__Problem to solve__. Among the lines below, a stretch begins at the one with "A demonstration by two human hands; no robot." and ends at the one with "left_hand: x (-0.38". Repeat that stretch exactly, ends included.

__Data provided__.
##############################

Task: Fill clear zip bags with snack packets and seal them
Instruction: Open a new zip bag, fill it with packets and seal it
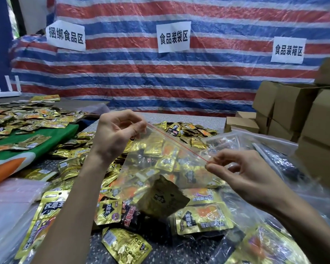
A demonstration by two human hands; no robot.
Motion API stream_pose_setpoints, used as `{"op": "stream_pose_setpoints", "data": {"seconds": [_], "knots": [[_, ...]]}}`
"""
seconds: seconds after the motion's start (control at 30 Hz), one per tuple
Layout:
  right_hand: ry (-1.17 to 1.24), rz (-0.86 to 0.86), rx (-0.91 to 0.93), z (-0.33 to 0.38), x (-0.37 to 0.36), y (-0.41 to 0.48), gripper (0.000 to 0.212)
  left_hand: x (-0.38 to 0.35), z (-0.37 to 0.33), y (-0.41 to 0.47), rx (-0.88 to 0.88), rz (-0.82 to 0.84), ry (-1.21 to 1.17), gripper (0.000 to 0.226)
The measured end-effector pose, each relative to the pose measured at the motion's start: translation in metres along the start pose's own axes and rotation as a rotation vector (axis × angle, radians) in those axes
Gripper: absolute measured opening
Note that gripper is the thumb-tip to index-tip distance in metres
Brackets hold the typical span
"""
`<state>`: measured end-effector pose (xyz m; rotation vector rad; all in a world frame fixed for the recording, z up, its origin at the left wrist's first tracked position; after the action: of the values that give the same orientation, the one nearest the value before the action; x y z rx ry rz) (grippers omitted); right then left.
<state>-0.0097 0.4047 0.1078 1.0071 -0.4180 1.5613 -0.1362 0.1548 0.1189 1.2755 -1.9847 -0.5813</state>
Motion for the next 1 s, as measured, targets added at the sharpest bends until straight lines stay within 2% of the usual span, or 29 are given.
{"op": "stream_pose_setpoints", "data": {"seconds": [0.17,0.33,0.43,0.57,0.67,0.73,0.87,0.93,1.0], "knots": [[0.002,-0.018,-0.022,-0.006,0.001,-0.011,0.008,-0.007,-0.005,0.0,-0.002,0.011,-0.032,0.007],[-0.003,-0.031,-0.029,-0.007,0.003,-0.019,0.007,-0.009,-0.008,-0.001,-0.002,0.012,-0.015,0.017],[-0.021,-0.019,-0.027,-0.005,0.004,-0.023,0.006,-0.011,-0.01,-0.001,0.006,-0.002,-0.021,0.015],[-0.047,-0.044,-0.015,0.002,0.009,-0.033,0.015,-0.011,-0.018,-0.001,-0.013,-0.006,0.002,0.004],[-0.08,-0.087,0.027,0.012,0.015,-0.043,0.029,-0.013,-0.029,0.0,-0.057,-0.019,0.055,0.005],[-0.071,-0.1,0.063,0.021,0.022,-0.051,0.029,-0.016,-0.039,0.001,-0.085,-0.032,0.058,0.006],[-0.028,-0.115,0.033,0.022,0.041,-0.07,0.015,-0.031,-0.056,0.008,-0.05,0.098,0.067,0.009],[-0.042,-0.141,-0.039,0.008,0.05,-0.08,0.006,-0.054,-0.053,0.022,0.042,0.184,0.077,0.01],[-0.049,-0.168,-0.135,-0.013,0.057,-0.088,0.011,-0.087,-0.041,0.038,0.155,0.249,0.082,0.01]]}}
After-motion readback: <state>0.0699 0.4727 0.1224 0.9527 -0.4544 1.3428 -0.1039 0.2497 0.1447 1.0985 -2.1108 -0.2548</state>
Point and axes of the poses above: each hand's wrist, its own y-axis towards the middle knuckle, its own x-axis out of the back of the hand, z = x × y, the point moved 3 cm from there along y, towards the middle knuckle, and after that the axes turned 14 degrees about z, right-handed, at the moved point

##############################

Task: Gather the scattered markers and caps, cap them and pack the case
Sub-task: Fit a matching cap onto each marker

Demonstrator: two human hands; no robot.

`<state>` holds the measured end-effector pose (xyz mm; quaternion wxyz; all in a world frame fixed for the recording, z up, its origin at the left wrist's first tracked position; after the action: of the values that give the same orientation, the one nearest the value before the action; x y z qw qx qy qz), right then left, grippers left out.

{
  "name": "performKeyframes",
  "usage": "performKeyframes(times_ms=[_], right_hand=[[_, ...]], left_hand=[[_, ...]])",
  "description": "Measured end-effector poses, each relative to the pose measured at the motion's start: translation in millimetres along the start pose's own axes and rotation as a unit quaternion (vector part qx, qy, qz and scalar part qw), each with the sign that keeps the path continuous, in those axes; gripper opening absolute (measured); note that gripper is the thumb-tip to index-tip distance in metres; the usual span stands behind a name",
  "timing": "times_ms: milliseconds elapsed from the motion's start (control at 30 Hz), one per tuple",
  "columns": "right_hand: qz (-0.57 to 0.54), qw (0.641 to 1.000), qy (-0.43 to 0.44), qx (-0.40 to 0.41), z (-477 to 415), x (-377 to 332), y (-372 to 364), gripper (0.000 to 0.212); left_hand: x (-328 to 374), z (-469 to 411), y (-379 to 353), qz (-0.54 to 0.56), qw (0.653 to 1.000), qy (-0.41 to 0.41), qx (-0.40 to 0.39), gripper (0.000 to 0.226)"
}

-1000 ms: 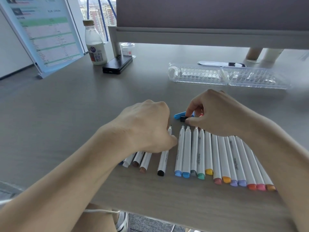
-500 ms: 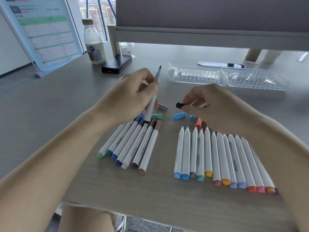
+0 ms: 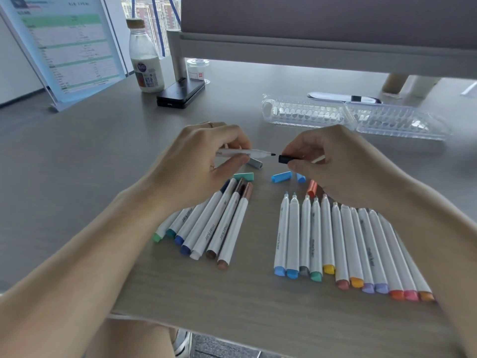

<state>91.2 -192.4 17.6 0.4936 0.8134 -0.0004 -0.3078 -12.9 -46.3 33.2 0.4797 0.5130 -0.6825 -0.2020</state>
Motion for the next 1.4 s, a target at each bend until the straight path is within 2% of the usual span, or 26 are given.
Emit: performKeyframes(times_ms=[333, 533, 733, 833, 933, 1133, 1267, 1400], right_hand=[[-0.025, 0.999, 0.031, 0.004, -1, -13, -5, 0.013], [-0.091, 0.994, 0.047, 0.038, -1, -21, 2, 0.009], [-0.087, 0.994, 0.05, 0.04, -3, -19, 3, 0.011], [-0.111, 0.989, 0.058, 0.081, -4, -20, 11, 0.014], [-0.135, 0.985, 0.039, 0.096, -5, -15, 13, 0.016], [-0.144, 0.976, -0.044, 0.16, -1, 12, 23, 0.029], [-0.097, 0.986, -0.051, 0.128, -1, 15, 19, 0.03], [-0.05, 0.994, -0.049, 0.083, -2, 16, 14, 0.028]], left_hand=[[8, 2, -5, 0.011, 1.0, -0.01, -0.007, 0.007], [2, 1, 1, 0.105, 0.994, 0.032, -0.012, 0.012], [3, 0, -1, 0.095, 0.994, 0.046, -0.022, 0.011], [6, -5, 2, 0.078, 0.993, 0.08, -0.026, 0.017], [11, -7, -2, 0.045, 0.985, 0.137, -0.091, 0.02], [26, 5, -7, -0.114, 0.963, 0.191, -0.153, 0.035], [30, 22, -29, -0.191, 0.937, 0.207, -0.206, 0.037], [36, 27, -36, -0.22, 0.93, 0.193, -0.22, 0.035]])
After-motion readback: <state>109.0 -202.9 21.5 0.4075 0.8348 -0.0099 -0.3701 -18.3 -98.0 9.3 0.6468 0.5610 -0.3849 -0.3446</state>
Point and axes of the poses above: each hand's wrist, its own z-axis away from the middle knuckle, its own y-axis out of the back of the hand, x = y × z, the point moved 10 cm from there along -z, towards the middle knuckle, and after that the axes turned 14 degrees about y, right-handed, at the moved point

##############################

__Reply__.
A demonstration by two human hands; no robot.
Motion API stream_pose_setpoints, used as `{"op": "stream_pose_setpoints", "data": {"seconds": [_], "knots": [[_, ...]]}}`
"""
seconds: seconds after the motion's start (control at 30 Hz), one per tuple
Layout:
  right_hand: ry (-1.17 to 1.24), rz (-0.86 to 0.86), rx (-0.91 to 0.93), z (-0.33 to 0.38), x (-0.37 to 0.36), y (-0.41 to 0.48), gripper (0.000 to 0.212)
  left_hand: x (-0.38 to 0.35), z (-0.37 to 0.33), y (-0.41 to 0.47), rx (-0.88 to 0.88), rz (-0.82 to 0.84), ry (-1.21 to 1.17), gripper (0.000 to 0.226)

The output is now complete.